Work instructions: Only a number is wanted: the count of lines in this listing that contain "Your".

Input:
----

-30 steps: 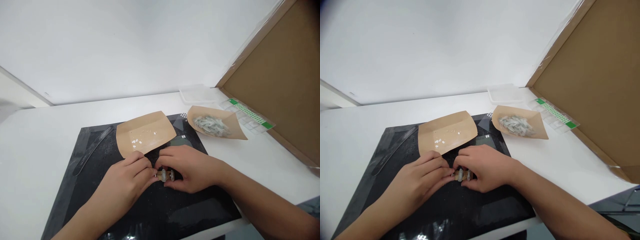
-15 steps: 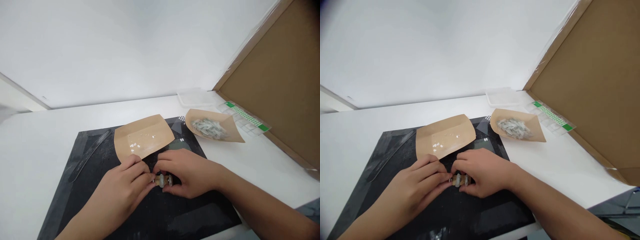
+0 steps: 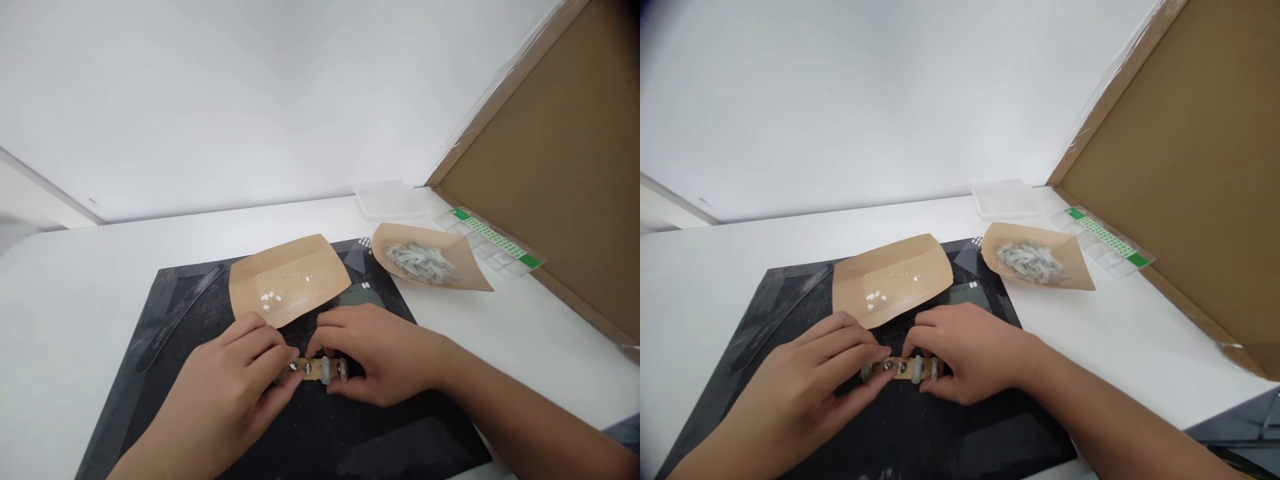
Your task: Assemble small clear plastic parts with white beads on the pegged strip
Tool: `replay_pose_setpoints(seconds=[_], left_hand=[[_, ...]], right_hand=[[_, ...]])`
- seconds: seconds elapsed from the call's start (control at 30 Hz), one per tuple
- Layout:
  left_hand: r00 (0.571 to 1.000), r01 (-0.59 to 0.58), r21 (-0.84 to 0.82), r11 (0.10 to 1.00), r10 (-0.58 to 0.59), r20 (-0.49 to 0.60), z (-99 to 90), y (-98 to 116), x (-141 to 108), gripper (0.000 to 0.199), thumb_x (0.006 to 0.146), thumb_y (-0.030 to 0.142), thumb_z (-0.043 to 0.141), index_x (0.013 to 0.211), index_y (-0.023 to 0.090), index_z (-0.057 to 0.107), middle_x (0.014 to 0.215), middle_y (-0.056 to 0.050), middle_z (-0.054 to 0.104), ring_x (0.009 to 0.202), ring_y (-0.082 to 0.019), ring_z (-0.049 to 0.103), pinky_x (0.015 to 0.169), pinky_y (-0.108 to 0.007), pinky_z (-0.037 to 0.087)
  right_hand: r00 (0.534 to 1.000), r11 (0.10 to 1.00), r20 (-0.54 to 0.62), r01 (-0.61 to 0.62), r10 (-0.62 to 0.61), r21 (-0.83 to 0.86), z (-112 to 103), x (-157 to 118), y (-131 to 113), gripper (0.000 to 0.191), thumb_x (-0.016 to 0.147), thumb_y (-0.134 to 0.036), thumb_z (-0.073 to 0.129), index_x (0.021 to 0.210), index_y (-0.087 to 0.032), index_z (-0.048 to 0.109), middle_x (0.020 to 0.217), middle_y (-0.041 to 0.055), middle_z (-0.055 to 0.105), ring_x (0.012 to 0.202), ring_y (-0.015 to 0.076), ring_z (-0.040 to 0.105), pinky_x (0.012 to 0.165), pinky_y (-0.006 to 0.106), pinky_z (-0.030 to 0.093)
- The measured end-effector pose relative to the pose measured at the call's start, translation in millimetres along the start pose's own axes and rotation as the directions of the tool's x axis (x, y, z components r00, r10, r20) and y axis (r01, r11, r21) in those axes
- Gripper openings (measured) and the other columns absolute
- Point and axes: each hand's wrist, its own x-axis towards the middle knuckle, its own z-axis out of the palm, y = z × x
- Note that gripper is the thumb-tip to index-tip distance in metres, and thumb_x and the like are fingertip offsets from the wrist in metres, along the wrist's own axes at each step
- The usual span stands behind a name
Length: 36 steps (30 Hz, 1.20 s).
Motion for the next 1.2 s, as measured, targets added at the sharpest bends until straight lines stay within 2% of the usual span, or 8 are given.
replay_pose_setpoints(seconds=[0.2,0.4,0.6,0.8,1.2], left_hand=[[1.0,-0.006,-0.061,0.998,0.007,0.01,-0.2,-1.2,-1.6,0.009,0.098,0.014,0.069,0.104,0.02,0.072,0.085,-0.002,0.07,0.082,-0.02,0.06,0.069,-0.034,0.054],[0.997,-0.02,-0.084,0.996,0.026,0.074,-5.8,-1.3,-0.1,0.009,0.099,0.014,0.067,0.102,0.02,0.072,0.086,-0.002,0.072,0.082,-0.02,0.061,0.069,-0.033,0.054],[0.996,-0.056,-0.092,0.994,0.063,0.071,-7.7,-2.3,3.0,0.006,0.1,0.014,0.068,0.102,0.02,0.071,0.086,-0.002,0.073,0.08,-0.019,0.061,0.072,-0.033,0.056],[0.996,-0.068,-0.101,0.993,0.074,0.056,-7.1,-3.5,1.7,0.007,0.102,0.015,0.067,0.105,0.018,0.072,0.089,-0.002,0.075,0.083,-0.019,0.062,0.071,-0.031,0.057],[0.996,-0.056,-0.136,0.989,0.065,0.064,-5.2,-3.2,1.8,0.007,0.099,0.012,0.07,0.103,0.018,0.072,0.089,-0.002,0.075,0.082,-0.018,0.061,0.073,-0.032,0.057]], right_hand=[[1.0,1.0,0.01,-0.01,0.011,-0.021,-0.5,0.3,-0.5,0.037,0.084,-0.028,0.08,0.118,-0.023,0.065,0.1,0.0004,0.067,0.089,0.0175,0.063,0.071,0.028,0.041],[1.0,1.0,0.017,-0.012,0.012,-0.015,-0.9,-0.1,-0.4,0.033,0.085,-0.027,0.079,0.115,-0.023,0.067,0.1,0.0004,0.067,0.09,0.0171,0.063,0.073,0.028,0.041],[1.0,1.0,0.021,-0.01,0.01,-0.009,-1.1,-0.4,0.6,0.033,0.085,-0.026,0.079,0.116,-0.023,0.068,0.1,0.0005,0.068,0.09,0.0171,0.063,0.073,0.028,0.041],[1.0,0.999,0.026,-0.004,0.005,-0.037,-2.2,-1.6,0.3,0.034,0.089,-0.032,0.08,0.119,-0.023,0.067,0.102,0.0005,0.068,0.091,0.0172,0.063,0.073,0.029,0.04],[0.999,0.999,0.035,-0.015,0.016,-0.036,-1.8,-1.8,0.9,0.033,0.089,-0.03,0.079,0.118,-0.022,0.067,0.105,0.0009,0.069,0.094,0.0174,0.064,0.074,0.029,0.042]])
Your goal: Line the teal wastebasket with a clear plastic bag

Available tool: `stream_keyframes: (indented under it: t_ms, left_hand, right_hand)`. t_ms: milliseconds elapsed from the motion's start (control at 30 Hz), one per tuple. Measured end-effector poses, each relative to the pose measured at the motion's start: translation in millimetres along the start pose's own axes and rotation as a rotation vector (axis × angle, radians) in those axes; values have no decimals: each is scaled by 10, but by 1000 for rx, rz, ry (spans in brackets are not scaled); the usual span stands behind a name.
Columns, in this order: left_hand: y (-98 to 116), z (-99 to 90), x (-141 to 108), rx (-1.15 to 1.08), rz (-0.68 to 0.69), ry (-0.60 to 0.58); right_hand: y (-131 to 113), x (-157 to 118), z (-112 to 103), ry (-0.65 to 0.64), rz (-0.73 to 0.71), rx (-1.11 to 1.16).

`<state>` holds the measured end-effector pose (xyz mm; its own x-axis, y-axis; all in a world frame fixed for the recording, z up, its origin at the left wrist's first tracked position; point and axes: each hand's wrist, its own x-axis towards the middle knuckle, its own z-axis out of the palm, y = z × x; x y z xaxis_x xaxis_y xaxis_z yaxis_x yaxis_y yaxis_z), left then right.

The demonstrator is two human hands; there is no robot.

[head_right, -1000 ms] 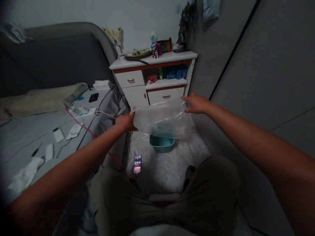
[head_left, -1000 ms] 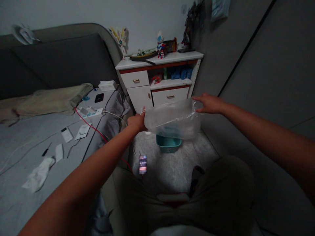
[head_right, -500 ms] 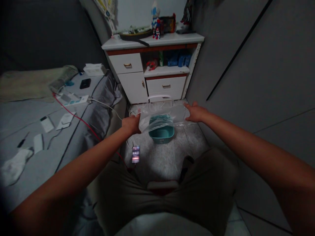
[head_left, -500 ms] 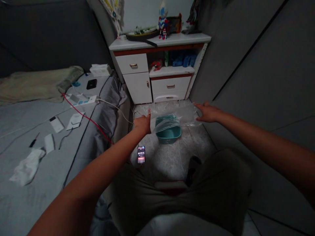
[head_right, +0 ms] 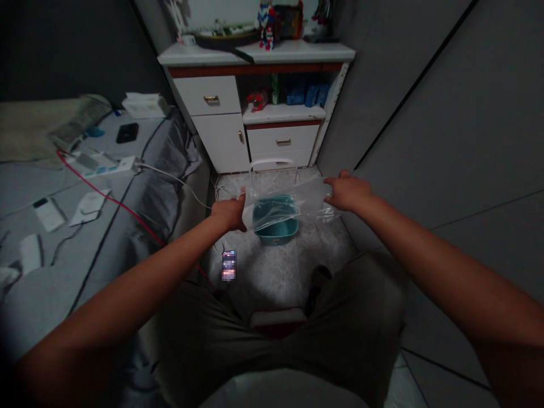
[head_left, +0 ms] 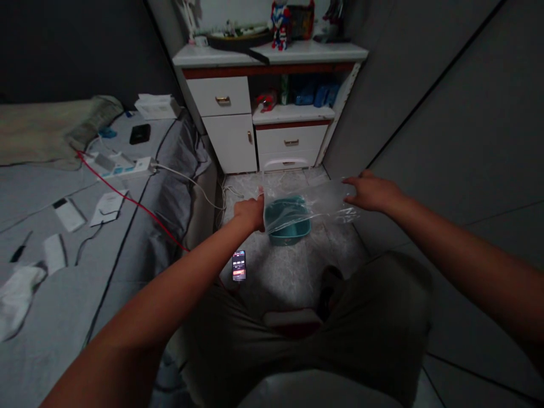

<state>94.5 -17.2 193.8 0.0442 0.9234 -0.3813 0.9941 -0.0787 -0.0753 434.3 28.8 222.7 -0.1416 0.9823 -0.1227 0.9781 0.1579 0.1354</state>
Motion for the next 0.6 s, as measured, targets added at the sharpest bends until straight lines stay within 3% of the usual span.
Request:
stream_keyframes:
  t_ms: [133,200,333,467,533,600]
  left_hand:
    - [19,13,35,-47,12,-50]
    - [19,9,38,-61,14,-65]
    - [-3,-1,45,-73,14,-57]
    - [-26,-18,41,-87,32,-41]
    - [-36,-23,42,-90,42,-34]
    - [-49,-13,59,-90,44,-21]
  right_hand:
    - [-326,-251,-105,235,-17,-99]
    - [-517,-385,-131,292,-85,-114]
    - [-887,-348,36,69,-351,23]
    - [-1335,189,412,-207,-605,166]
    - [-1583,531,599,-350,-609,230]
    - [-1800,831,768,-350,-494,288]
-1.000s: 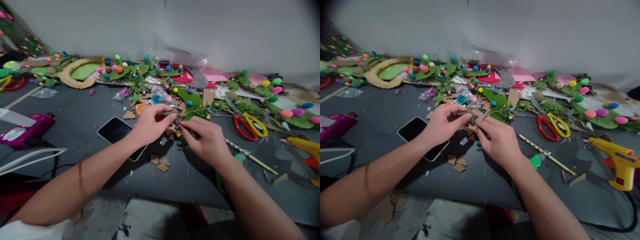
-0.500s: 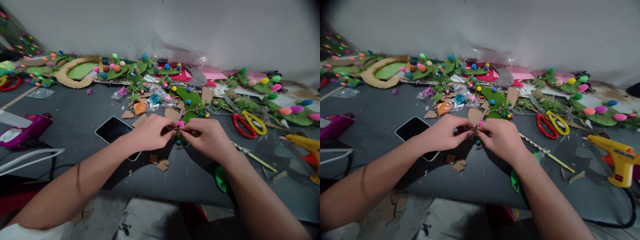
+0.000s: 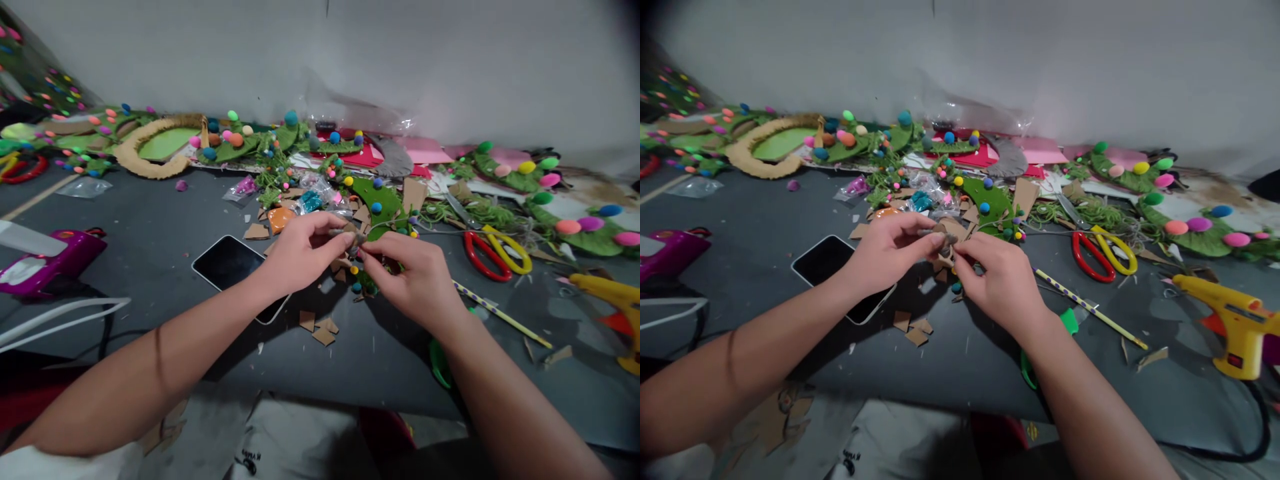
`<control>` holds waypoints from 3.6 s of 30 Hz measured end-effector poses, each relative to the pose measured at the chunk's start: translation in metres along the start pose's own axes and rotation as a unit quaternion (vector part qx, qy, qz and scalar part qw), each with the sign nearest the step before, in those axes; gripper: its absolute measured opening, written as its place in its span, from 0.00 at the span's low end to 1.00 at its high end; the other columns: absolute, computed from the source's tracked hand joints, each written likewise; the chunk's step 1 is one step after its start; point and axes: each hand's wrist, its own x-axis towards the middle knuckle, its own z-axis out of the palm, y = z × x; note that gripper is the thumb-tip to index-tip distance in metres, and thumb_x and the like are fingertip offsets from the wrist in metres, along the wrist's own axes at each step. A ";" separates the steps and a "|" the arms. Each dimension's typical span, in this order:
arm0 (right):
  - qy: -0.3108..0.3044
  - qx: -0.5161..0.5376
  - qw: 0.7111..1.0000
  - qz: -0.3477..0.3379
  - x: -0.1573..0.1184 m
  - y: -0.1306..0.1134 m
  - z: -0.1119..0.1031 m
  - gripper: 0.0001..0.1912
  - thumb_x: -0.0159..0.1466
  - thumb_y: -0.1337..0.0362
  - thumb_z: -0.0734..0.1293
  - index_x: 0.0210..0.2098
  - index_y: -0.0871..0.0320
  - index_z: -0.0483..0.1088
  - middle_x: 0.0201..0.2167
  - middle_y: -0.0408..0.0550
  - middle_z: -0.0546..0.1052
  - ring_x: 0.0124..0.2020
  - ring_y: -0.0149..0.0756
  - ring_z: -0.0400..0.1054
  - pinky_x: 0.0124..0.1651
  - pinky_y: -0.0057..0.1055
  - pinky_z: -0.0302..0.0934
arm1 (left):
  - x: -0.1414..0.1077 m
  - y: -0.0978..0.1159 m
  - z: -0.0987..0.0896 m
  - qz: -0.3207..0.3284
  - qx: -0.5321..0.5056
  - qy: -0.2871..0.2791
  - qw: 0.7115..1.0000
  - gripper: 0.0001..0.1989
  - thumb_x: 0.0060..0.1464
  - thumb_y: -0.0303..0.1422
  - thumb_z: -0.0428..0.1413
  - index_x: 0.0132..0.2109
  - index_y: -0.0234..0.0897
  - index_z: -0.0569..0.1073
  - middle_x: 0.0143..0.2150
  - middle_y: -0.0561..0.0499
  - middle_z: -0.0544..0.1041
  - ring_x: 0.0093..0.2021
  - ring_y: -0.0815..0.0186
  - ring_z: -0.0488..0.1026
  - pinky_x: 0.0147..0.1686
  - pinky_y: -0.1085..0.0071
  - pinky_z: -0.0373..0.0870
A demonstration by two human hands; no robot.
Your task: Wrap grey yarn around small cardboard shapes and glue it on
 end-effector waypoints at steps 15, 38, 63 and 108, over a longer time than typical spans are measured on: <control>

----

Task solution: 3